Among tested EM methods, IMP was the most efficient considering the tradeoff between speed and accuracy. SAEM was slower to converge and the span of estimated CI was more prone to overestimation. QRPEM was faster to converge, however the span of CI was overall underestimated especially for sparse data. The inaccuracy of the CI span estimation was due to the biased estimation of standard error. A detailed discussion of the standard error calculation algorithm is beyond the scope of this work. Nonetheless, the proper use of estimated standard error has been a long debated topic in the pharmacometric society. A typical example of the improper use of estimated standard errors is the calculation of confidence interval of random-effect (ETA) variances (Omega2). By default, NONMEM calculates the CI by adding/subtracting the estimates with 1.96 times the standard error, assuming a normal distribution of these variables. Such calculation is valid for ETA whose distribution was assumed to be normal. However, the variance of a normal distributed random variable (such as ETA) theoretically follows Chi square distribution. This is not currently reflected in the calculation of ‘omega (n,n)’ by most modeling software packages. In the current study, PFIM predicted CIs of parameters are used as a reference for all tested methods. The validity of the PFIM predicted standard errors (based on study designs) has been previously demonstrated in relatively simple structured models [28]. It is reasonable to speculate that this may still hold for more complex models. However, cautions should still be undertaken when using PFIM predictions as reference for CIs estimates, while more research is needed to further validate its performance in high dimensional problems.

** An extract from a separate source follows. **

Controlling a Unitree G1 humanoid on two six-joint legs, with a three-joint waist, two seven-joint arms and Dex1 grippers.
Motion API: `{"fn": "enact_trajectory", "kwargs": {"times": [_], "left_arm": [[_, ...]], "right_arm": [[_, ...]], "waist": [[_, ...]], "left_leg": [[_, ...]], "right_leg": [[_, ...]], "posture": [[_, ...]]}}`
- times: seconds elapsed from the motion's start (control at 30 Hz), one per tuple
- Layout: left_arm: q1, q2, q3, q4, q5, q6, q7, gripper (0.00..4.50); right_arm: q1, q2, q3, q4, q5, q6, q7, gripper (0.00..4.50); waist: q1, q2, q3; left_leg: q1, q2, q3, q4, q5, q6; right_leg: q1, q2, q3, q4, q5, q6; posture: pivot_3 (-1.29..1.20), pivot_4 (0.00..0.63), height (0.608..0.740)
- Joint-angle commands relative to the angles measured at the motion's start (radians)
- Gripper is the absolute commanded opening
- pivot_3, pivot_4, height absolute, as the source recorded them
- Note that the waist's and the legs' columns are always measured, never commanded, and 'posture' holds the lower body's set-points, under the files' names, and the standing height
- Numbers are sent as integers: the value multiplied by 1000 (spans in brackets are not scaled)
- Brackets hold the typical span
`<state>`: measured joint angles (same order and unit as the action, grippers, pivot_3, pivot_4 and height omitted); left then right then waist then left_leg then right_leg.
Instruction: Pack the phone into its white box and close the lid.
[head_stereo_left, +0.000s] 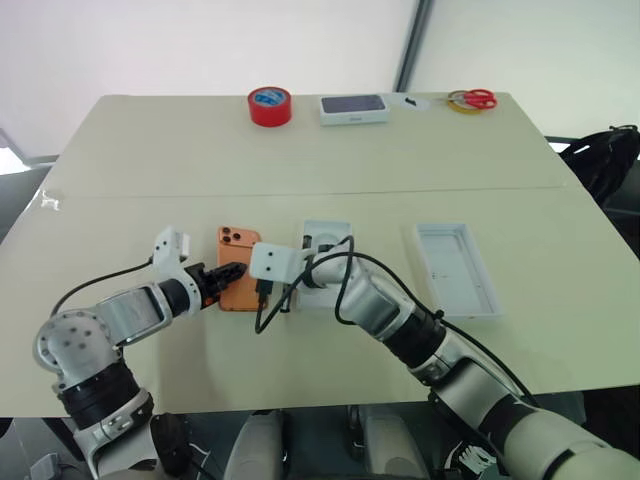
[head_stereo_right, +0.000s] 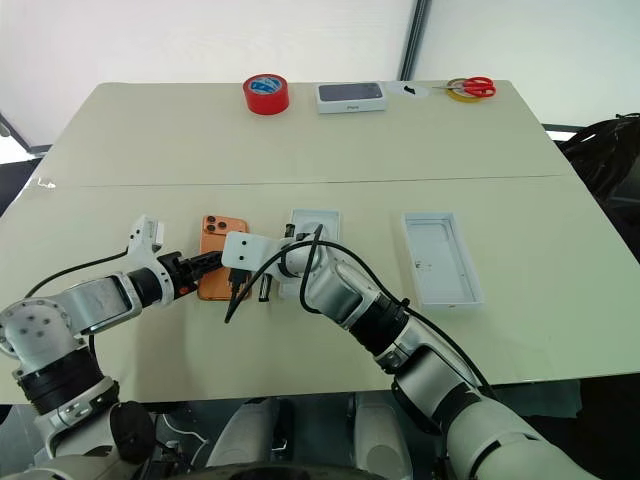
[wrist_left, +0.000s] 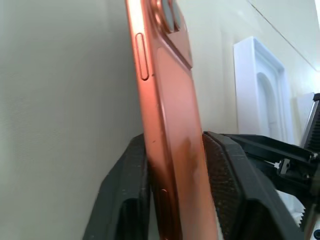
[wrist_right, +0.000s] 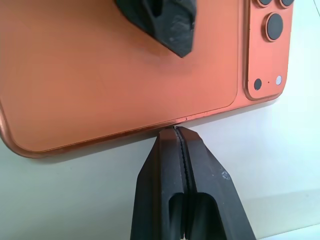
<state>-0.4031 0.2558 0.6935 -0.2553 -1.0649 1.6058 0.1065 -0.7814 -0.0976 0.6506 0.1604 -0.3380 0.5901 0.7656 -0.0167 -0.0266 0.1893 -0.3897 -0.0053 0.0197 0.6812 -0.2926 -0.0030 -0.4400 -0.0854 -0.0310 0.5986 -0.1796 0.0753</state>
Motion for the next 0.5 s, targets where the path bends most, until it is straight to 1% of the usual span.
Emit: {"fn": "enact_trajectory", "kwargs": {"times": [0.03, 0.07, 0.17, 0.23, 0.37, 0.43, 0.5], "left_arm": [[11, 14, 31, -5, -59, 9, 14, 1689], [14, 16, 33, -4, -66, 9, 19, 1689], [17, 12, 42, -4, -88, 9, 35, 882], [16, 7, 52, 0, -110, 9, 51, 61], [5, -18, 96, 14, -173, 0, 99, 22], [0, -36, 124, 29, -247, -36, 146, 22], [0, -43, 127, 36, -332, -87, 202, 22]], "right_arm": [[10, 7, 17, -28, 5, 1, 16, 0], [10, 7, 16, -28, 5, 0, 16, 0], [6, 1, 9, -30, 6, 0, 17, 0], [-2, -3, -7, -35, 10, 4, 16, 0], [-13, -26, -50, -78, 28, 13, 28, 0], [-11, -47, -81, -125, 46, 28, 42, 0], [-4, -85, -140, -217, 93, 61, 78, 0]], "waist": [[0, 0, 0], [0, 0, 0], [0, 0, 0], [0, -1, -1], [0, -1, 0], [3, -1, 0], [5, -1, 0]], "left_leg": [[0, 0, 0, 0, 0, 0], [0, 0, 0, 0, 0, 0], [0, 0, 0, 0, 0, 0], [0, 0, 0, 0, 0, 0], [0, 0, 0, 0, 0, 0], [0, 0, 0, 0, 0, 0], [-1, 0, 0, 0, 0, 0]], "right_leg": [[0, 0, 0, 0, 0, 0], [0, 0, 0, 0, 0, 0], [0, 0, 0, 0, 0, 0], [0, 0, 0, 0, 0, 0], [0, 0, 0, 0, 0, 0], [0, 0, 0, 0, 0, 0], [-1, -1, 0, 0, 0, 0]], "posture": [[0, 150, 732], [0, 150, 732], [0, 150, 732], [0, 150, 732], [0, 150, 732], [0, 150, 732], [0, 150, 732]]}}
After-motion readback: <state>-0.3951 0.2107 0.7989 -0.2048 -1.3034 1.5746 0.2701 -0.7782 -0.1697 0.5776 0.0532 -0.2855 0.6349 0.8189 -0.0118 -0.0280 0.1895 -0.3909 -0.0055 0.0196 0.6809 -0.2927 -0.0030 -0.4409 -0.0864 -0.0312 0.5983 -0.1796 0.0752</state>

SAEM method is also robustly implemented in Monolix (Lixoft, France). While in theory the implementation of the method should not differ dramatically across platforms, inference about SAEM performance in Monolix is not readily drawn based on results in this study. The comparison conclusions only apply to methods available in tested software packages (NONMEM and Phoenix NLME).

Conclusion

The computation time varied significantly among tested methods. FOCE method was much faster to converge than EM methods for simple classical population PK models, and provided parameter estimates with high accuracy. However, EM methods were faster and more stable than FOCE method for complex models and sparse data. Among the tested EM methods, QRPEM was the fastest to converge and SAEM was generally the slowest.

The parameter estimates from tested methods were all very close to reference values upon convergence. For the estimated CI of fixed-effect parameters, the span was overestimated by SAEM method for complex models with rich data, and was underestimated by QRPEM method for the complex models. The estimated span of CI from IMP method was overall the most accurate among all tested EM methods.